I like to think that I will at least recognize the name of most American novelists who have written critically acclaimed fiction for over twenty years. But I'm embarrassed to say that until I heard Garrison Keillor talking about him on “Writer's Almanac” I had never heard of Richard Powers. His list of awards is indeed impressive – National Book Award winner and Pulitzer finalist in 2006, New York Times Notable Book five times, MacArthur Fellowship. Just another reminder of how much great fiction is out there waiting to be read.
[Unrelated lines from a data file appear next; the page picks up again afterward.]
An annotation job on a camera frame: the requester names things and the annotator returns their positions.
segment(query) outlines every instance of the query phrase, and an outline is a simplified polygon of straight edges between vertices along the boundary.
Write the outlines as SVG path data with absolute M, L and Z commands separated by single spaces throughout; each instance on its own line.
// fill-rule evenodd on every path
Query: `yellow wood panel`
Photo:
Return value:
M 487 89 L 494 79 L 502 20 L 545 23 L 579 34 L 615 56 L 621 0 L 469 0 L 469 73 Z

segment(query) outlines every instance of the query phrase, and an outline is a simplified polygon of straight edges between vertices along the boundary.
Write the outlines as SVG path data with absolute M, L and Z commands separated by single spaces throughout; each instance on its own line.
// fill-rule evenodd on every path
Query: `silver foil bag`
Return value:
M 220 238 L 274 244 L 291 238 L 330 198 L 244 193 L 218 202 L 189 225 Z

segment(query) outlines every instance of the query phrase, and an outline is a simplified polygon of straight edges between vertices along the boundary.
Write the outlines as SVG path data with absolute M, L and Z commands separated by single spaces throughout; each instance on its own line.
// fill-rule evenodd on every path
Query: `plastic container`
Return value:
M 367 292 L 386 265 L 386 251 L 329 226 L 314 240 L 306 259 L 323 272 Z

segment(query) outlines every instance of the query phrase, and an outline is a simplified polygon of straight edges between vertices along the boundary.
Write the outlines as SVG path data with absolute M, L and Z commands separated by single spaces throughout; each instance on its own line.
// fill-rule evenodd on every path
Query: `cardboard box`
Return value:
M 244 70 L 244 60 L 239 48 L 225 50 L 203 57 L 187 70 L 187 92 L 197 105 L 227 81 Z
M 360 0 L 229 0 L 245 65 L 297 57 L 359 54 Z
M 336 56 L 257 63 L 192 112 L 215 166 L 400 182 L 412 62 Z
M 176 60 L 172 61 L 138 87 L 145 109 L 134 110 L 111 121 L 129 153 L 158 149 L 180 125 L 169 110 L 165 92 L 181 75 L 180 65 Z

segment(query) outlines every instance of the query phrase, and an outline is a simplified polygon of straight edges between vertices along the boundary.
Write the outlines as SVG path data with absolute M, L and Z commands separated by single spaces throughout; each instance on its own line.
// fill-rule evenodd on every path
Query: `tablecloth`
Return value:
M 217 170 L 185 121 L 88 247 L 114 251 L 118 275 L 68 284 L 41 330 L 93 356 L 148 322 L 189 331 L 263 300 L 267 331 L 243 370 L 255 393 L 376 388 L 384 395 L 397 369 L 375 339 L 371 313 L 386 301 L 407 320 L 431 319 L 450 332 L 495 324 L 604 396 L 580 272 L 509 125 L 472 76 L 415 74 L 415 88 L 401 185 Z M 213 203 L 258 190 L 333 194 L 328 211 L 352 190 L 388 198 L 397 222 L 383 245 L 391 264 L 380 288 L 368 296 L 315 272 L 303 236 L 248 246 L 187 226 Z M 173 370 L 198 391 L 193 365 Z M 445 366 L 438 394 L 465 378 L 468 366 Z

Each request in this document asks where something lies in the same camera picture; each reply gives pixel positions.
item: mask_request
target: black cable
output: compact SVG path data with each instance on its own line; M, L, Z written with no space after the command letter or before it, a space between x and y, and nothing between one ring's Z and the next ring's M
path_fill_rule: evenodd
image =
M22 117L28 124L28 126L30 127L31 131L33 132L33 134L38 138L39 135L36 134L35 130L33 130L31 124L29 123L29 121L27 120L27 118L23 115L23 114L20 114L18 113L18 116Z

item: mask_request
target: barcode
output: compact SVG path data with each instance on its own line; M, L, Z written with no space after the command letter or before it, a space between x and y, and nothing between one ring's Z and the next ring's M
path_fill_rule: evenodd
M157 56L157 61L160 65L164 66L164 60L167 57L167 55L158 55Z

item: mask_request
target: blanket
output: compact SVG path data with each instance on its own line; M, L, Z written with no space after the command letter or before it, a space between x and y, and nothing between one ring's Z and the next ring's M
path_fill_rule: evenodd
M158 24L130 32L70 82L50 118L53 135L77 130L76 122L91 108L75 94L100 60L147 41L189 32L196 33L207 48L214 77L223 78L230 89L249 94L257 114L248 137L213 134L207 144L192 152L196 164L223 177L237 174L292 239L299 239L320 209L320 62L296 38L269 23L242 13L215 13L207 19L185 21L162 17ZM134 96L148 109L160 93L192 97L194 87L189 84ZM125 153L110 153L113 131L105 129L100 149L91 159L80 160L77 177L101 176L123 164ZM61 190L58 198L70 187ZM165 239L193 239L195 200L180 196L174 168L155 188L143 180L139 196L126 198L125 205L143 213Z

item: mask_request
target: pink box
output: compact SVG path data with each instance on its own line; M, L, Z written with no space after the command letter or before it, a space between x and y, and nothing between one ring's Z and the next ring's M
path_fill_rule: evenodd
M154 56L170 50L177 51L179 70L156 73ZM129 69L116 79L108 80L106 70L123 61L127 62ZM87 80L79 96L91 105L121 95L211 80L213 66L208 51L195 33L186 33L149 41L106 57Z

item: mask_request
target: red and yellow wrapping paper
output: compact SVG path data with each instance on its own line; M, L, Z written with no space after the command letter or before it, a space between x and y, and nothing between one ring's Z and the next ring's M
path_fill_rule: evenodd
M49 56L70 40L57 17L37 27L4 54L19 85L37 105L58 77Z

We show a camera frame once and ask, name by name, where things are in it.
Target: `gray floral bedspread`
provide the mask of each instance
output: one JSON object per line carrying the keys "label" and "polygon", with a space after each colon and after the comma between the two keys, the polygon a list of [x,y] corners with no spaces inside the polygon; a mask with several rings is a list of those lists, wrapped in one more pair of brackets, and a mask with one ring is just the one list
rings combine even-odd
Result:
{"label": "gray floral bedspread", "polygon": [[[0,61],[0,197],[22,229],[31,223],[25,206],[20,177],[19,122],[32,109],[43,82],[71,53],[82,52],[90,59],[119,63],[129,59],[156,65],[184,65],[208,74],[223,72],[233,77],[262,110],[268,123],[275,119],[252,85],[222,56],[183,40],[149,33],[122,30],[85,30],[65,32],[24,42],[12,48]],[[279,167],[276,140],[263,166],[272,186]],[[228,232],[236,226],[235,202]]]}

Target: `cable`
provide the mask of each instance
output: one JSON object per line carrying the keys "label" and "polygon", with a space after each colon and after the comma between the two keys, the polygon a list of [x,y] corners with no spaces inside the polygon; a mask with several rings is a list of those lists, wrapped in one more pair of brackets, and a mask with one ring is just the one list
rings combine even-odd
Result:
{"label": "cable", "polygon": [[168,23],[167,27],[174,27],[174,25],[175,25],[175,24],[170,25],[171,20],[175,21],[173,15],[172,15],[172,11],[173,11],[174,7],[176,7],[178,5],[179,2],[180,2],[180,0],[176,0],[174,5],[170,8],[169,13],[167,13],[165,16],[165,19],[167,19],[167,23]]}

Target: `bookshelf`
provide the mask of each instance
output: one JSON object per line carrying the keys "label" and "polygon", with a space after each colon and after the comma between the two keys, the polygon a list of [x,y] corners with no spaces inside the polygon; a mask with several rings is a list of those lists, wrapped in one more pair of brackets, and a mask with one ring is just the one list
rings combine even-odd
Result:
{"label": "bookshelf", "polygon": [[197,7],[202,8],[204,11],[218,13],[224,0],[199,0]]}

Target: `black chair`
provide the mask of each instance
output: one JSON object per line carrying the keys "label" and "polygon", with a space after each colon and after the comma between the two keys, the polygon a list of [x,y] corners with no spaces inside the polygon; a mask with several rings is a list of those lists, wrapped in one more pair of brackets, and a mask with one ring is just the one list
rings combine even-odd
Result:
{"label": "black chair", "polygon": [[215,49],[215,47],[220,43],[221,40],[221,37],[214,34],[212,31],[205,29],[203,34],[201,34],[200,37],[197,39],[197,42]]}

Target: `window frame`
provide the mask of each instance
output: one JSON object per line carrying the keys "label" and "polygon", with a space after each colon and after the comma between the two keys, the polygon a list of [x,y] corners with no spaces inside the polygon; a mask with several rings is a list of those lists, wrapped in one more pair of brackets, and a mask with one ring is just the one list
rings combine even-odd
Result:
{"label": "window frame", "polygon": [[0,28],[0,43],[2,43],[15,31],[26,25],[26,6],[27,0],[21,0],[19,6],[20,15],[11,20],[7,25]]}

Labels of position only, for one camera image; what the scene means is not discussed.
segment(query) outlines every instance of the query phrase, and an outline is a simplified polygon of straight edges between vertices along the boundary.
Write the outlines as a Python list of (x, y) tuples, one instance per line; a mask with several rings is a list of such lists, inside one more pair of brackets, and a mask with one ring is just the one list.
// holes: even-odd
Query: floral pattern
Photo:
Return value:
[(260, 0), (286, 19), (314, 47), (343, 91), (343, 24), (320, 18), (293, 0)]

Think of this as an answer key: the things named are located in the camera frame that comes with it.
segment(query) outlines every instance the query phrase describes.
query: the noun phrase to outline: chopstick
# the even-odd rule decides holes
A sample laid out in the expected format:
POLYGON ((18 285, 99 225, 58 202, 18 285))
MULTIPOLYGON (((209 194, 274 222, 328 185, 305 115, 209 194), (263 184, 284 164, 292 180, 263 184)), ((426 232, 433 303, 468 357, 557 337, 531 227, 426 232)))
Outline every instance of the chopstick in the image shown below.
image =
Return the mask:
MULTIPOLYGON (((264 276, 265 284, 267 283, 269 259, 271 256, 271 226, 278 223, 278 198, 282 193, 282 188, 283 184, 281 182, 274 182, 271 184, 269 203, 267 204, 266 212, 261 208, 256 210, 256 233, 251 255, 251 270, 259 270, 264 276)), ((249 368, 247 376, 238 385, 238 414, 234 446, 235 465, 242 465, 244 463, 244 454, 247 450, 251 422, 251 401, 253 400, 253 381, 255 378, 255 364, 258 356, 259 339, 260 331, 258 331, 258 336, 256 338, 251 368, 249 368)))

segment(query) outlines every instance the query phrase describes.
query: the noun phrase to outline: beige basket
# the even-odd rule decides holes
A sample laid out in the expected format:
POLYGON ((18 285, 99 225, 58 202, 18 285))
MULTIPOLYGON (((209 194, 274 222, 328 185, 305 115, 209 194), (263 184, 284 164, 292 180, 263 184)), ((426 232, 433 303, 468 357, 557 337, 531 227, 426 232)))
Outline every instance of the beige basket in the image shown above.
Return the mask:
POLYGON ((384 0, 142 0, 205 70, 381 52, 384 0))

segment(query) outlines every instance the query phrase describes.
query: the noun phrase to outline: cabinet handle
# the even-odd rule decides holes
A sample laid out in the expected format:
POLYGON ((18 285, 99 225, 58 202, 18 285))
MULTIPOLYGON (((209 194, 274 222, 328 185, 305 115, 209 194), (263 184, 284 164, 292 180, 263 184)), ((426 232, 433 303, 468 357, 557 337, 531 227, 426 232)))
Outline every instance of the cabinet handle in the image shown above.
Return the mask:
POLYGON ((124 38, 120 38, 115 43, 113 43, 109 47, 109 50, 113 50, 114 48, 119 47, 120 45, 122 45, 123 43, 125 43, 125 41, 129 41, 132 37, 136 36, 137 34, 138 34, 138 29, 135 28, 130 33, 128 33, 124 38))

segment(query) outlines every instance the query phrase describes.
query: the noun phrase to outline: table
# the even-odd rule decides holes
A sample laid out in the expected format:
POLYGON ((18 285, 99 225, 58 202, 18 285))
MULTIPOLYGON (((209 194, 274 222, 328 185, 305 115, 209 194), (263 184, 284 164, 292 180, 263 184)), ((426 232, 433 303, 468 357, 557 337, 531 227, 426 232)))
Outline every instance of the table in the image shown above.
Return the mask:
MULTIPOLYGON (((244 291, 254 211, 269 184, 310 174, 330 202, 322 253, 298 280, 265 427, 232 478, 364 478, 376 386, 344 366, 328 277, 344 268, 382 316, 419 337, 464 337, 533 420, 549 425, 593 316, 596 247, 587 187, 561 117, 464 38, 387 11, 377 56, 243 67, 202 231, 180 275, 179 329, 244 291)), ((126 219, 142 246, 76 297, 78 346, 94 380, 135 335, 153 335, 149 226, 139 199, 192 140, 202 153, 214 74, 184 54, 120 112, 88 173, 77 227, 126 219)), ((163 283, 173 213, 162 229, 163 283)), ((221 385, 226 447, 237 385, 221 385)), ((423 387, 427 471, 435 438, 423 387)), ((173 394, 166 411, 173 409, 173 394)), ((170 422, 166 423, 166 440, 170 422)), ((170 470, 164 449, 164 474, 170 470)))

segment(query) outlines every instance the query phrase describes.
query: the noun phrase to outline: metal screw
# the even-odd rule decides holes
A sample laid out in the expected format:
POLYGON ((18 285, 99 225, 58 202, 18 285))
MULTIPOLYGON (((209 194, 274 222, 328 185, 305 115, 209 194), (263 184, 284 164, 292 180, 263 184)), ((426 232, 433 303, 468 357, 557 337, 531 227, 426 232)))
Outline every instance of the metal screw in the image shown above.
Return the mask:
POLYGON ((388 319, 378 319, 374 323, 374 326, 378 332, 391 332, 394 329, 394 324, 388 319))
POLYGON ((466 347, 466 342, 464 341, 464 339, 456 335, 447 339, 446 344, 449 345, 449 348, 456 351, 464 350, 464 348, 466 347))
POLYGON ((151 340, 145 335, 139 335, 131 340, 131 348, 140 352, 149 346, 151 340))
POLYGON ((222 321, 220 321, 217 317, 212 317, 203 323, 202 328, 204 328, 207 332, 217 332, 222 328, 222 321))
So I chose his 2006 book The Echo Maker. The book title refers to the sandhill crane, whom Native Americans named “the echo maker” because of its distinctive call. The opening sequence is an absolutely beautiful description of the cranes settling onto the frigid Platte river in Nebraska as part of their northward migration. Then the calm of this scene is shattered by the squeal of brakes and the sound of a crash. Even if you don't read the whole book I recommend that you read those first two pages – knocked my socks off.
The crash victim is twenty-seven year old Mark Schluter, and the head injury he suffers produces an unusual condition. He believes that his older sister Karin, who has returned to her Nebraska hometown to care for her brother, is an impostor – a skilled actress who looks like Karin and seems to know him and his family history well but is a fake. In desperation Karin contacts Doctor Gerald Weber, an Oliver Sacks-like neurologist who has written several successful books about unusual brain disorders. Weber agrees to come to Nebraska, and his own professional and personal life becomes entwined with the Schluters, Mark's friends and caregivers, and eventually even the cranes.
In the process Powers imparts an amazing amount of information about brain injury and brain research (maybe more than I needed), but he also creates compelling characters who struggle with their identity and sense of self. He weaves the arc of the cranes' migratory journey into the stories of this characters' personal journeys, and the mystery of an anonymous note left by a witness to the accident is threaded through the book and revealed in the end.
I'm glad I found Richard Powers. How many other wonderful writers am I missing?